(PROVIDED DATA)
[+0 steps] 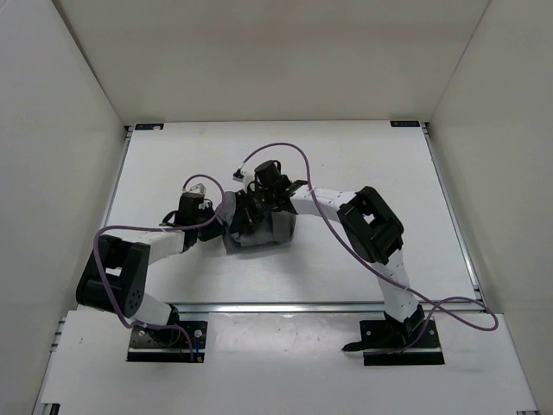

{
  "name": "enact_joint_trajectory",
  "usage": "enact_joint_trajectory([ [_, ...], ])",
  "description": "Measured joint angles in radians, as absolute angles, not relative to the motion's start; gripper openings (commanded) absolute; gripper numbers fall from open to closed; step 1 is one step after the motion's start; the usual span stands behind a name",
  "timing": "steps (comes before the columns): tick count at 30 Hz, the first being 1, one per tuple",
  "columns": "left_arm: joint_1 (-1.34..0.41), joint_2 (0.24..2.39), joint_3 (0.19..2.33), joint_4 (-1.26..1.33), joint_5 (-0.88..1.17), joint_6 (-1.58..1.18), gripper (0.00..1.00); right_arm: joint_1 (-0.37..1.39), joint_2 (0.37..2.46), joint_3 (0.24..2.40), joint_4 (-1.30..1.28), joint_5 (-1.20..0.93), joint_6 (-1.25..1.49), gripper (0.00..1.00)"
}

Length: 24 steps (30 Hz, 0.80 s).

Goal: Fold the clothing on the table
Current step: Fold the skirt

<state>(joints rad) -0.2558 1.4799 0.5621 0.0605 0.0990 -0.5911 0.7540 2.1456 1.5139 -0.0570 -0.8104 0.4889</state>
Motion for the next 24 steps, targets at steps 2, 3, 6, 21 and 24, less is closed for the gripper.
enact_joint_trajectory([
  [2,-0.249,1.473,0.558,0.057,0.103,-0.589,0.26,0.760,2.168,1.529,-0.078,-0.806,0.485,0.00],
  [3,-0.244,1.468,0.555,0.055,0.106,-0.582,0.31,0.764,2.177,1.533,-0.089,-0.803,0.481,0.00],
  [6,-0.228,1.437,0.550,0.035,0.121,-0.591,0.36,0.773,2.195,1.536,-0.116,-0.799,0.467,0.03],
  [21,-0.174,1.095,0.565,-0.090,0.059,-0.612,0.39,0.788,2.096,1.547,-0.163,-0.750,0.393,0.43],
  [24,-0.180,1.115,0.554,-0.091,0.058,-0.613,0.41,0.774,1.969,1.497,-0.165,-0.712,0.382,0.42],
])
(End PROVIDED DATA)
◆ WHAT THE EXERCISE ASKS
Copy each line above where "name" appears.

◆ RESULT
  "name": "enact_joint_trajectory",
  "description": "Measured joint angles in radians, as absolute angles, not relative to the motion's start; gripper openings (commanded) absolute; gripper numbers fall from open to closed; step 1 is one step after the motion's start; the usual span stands behind a name",

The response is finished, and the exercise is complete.